POSTAGEM SEMANAL DE ASSOCIADOS
Escrevo em voz baixa, como se sussurrasse minhas angústias culturais. O momento é de dúvidas e incertezas. Preciso, todavia, falar. Nasci no Recife, nutro pela cidade um amor maternal, vejo as águas do Capibaribe e Beberibe embelezando a paisagem, pontes me fascinam, o ciciar das cigarras me acalanta, o seu jeito tímido e recatado de se mostrar me deslumbra… Mas não posso esquecer o esplêndido patrimônio: o barroco das igrejas, os heráldicos monumentos, a altivez dos casarões. E o abandono cruel em que vivem me aniquila.
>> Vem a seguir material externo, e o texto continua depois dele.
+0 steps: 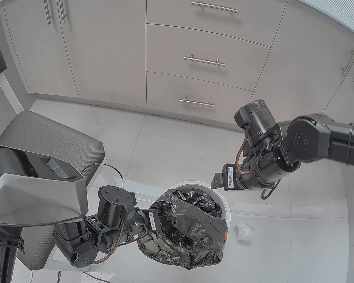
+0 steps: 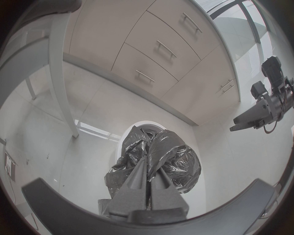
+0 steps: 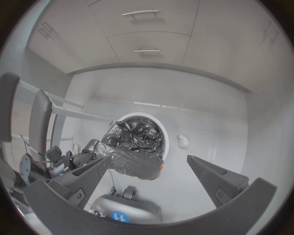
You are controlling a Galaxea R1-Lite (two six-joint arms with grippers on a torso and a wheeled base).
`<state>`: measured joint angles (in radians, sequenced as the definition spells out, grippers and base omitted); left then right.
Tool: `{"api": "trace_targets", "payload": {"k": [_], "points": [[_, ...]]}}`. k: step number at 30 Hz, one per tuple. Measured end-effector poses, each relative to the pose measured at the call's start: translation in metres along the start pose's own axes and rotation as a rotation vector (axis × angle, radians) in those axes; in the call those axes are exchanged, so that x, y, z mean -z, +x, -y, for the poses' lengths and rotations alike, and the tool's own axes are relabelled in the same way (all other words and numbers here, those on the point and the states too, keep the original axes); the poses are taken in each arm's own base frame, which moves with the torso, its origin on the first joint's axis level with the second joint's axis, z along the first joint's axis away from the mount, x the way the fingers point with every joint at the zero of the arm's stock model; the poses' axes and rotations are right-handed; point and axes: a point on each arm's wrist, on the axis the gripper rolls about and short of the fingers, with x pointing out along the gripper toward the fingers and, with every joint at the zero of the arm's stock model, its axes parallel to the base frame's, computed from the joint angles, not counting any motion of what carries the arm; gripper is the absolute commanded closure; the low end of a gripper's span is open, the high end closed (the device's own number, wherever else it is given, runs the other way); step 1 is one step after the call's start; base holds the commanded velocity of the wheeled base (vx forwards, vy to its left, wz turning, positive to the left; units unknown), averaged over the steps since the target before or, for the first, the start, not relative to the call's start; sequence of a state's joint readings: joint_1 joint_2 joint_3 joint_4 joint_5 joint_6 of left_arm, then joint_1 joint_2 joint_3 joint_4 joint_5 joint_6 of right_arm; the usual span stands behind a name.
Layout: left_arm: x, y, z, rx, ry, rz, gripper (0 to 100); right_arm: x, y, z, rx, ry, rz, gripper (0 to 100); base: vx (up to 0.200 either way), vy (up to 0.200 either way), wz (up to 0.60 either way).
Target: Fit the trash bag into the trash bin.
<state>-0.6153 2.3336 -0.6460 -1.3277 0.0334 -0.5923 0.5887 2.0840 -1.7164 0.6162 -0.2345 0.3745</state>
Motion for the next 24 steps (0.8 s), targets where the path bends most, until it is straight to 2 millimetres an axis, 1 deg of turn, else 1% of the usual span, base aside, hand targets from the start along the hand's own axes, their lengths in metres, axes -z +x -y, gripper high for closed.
{"api": "trace_targets", "payload": {"k": [6, 13, 15, 18, 21, 24], "points": [[0.0, 0.004, 0.004, -0.014, 0.041, 0.03, 100, 0.019, 0.019, -0.006, -0.022, -0.098, 0.164, 0, 0.0, 0.0, 0.0], [-0.002, 0.009, 0.006, 0.015, 0.075, 0.035, 100, 0.037, 0.038, -0.011, -0.082, -0.138, 0.363, 0, 0.0, 0.0, 0.0], [-0.005, 0.011, 0.006, 0.03, 0.092, 0.037, 100, 0.045, 0.044, -0.01, -0.097, -0.151, 0.414, 0, 0.0, 0.0, 0.0], [-0.011, 0.017, 0.006, 0.059, 0.115, 0.044, 100, 0.062, 0.054, -0.006, -0.106, -0.18, 0.439, 0, 0.0, 0.0, 0.0], [-0.02, 0.025, 0.007, 0.093, 0.13, 0.058, 100, 0.079, 0.063, 0.001, -0.108, -0.21, 0.408, 0, 0.0, 0.0, 0.0], [-0.028, 0.033, 0.007, 0.1, 0.137, 0.056, 100, 0.088, 0.07, 0.007, -0.115, -0.225, 0.373, 0, 0.0, 0.0, 0.0]]}}
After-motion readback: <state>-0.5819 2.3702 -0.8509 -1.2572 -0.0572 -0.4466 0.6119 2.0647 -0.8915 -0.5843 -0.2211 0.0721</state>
Então repito tal qual Unamuno: “Recife me duele”. Como entender o desprezo pela nossa arquitetura vernacular?
O que seria da França distante da cultura material? Como amar a Inglaterra sem a dignidade de sua aparência? Como venerar Roma ao largo da riqueza do Renascimento? Se a Europa se ergue sobre o mastro de uma história cultuada, por que ignoramos a nossa biografia em prol de uma modernidade imperativa. Não se pode entender o presente sem retornar ao passado. Há de se construir um equilíbrio que revigore o sentimento de pertença. O homem isolado, ausente das origens, equivale a um expatriado. Não adianta ludibriar as emoções, elas voltam à tona e exigem o mínimo de respeito ao que se chama tradição. Chesterton já dizia que “tradição não quer dizer que os vivos estejam mortos, mas que os mortos estão vivos”.
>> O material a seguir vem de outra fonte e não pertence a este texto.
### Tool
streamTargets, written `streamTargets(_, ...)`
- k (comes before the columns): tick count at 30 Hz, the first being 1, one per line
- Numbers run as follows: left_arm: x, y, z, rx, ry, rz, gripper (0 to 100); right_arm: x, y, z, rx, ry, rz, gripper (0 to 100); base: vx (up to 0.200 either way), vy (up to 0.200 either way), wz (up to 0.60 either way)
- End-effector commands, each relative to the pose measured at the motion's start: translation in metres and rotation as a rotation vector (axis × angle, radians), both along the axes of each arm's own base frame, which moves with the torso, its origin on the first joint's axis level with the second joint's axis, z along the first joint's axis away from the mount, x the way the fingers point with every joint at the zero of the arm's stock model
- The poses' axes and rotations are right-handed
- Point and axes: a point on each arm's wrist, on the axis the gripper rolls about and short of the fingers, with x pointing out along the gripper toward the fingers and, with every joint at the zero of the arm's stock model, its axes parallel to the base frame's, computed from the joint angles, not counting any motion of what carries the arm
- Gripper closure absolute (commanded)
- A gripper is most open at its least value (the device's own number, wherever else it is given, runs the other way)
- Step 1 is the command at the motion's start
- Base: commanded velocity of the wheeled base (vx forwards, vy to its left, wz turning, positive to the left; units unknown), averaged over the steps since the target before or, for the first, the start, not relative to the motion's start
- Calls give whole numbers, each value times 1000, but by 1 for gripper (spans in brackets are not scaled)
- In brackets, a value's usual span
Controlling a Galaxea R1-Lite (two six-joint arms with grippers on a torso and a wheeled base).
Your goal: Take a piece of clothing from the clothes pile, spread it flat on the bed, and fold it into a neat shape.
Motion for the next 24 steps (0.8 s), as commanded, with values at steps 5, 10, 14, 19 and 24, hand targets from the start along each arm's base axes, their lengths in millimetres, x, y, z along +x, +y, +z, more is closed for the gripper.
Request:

Pernambuco tem uma história a contar: Revoluções Libertárias, 1817, 1824, 1848, irredentismo a prevalecer, espírito de luta a acirrá-lo na vereda da esperança. Existe uma narrativa a ser zelada, o povo precisa reverenciar o que não conhece. Não me conformo que o poder público ignore as ruínas do patrimônio da cidade. Em nome de quê? Há um lapso que fere a alma, sangrando-a. E a cidade vai decaindo como pássaro ferido em pleno voo de liberdade. “Recife me duele”.
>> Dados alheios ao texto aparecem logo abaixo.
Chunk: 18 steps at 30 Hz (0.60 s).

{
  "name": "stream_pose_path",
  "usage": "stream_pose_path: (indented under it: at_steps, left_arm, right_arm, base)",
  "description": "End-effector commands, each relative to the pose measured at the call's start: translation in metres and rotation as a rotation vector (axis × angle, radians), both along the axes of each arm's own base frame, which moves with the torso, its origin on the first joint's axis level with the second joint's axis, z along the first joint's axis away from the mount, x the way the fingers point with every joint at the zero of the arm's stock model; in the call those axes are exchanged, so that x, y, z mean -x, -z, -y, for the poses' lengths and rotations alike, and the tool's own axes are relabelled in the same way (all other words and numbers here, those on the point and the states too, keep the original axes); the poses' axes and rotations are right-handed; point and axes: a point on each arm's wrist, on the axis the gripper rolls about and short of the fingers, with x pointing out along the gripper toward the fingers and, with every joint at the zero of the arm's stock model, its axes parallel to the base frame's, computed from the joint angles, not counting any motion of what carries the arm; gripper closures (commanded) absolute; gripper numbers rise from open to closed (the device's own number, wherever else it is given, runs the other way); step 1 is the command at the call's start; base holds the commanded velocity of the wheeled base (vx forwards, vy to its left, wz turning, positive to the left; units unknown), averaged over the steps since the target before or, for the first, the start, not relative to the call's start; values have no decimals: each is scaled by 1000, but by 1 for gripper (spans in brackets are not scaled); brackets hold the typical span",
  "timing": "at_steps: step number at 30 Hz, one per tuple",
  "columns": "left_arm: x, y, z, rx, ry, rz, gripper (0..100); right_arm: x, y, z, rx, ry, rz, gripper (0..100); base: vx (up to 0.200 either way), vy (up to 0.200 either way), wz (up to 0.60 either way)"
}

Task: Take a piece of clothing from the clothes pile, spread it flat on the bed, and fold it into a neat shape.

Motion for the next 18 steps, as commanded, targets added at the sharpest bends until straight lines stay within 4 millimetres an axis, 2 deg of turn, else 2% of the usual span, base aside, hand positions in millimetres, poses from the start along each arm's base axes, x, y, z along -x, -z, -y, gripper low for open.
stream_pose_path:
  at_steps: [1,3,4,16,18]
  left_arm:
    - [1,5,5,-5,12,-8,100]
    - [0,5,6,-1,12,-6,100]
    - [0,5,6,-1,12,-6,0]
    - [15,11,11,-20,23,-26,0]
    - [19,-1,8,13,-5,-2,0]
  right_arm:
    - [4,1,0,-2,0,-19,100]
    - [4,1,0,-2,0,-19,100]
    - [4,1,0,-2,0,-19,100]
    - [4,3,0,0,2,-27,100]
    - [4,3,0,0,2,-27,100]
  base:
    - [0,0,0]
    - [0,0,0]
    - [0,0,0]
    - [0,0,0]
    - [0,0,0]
Berço da Civilização do Açúcar, Pernambuco, a notável capitania do século XVI, liderada por Duarte Coelho, atingiu o clímax nos seus primórdios. A arquitetura dos engenhos com suas casas-grandes, capela e moita exerceu função preponderante. Não pretendo delinear uma análise sociológica. O espaço seria pequeno para reunir exegeses. Hoje, peço ao leitor paciência; dedico-me ao patrimônio vernacular. Os grandes Casarões da cidade estão se despedindo em um melancólico adeus. Antes de fenecer, gritam, bradam, pedem socorro… Do outro lado, mora um silêncio que não os escuta. Como entender a situação precária da Academia Pernambucana de Letras, instalada em prédio tombado pelo IPHAN, patrimônio histórico nacional — cuja planta original tem assinatura de engenheiro francês —, estilo neoclássico, provavelmente erguido na primeira metade do século XIX? Como presenciar seus belos azulejos portugueses se deteriorando, lustre francês sem receber tratamento adequado, piso inglês sem os devidos cuidados, todo um precioso conjunto a suplicar por um mínimo de atenção? Dói-me, dói-me muito assistir a debacle lenta e silenciosa do Solar do Barão Rodrigues Mendes, tão louvado no princípio do século XX pelas belas festas nos seus jardins, organizadas por Elvira, Eugênia e Luiza, netas do barão. Como dói!
No momento em que o Brasil vive um período eleitoral, urge invocar aos atuais e futuros dirigentes de Pernambuco um olhar esmerado para os derradeiros Casarões dos séculos XIX e XX que ainda resistem. Sim, resistem, essa é a palavra certa, apesar de esquecidos. São os últimos heróis de um legado quase devastado. Deixá-los à sorte, escorados, sem manutenção, à espera de doações dos homens de alma formada, não corresponde a atos de nobreza. Não. Não posso, não quero admitir que os governantes venham a coonestar a terrível “Crônica de uma morte anunciada” de Gabriel García Márquez. A herança material de Pernambuco não merece tamanho descaso. É hora de repetir o poeta Carlos Pena Filho: “pois é do sonho dos homens/que uma cidade se inventa”. E o sonho já se concretizou na própria história de Pernambuco. Basta conservá-lo. É tão pouco!